Records from a data collection —
-- Opening Marker --
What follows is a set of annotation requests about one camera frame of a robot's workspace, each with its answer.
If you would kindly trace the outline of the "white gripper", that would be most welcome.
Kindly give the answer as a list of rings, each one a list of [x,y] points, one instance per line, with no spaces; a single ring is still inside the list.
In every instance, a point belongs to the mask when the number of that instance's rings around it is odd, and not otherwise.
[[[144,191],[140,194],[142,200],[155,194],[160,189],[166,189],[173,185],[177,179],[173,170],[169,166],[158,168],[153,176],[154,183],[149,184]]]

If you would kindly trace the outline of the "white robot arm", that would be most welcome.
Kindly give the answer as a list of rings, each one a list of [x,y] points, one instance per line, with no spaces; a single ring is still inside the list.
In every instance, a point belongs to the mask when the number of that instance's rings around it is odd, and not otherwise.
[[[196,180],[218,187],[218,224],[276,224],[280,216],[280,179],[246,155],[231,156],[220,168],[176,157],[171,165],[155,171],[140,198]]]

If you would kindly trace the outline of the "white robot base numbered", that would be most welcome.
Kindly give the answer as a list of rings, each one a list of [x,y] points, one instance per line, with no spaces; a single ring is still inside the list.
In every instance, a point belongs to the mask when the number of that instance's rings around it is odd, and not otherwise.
-- Closing Marker --
Goal of the exercise — Where a line above holds the word "white", copy it.

Solution to this exercise —
If you would kindly trace the outline of the "white gripper", that would be most welcome.
If you would kindly trace the outline of the "white robot arm", that would be most welcome.
If you would kindly trace the outline of the "white robot base numbered", that would be most welcome.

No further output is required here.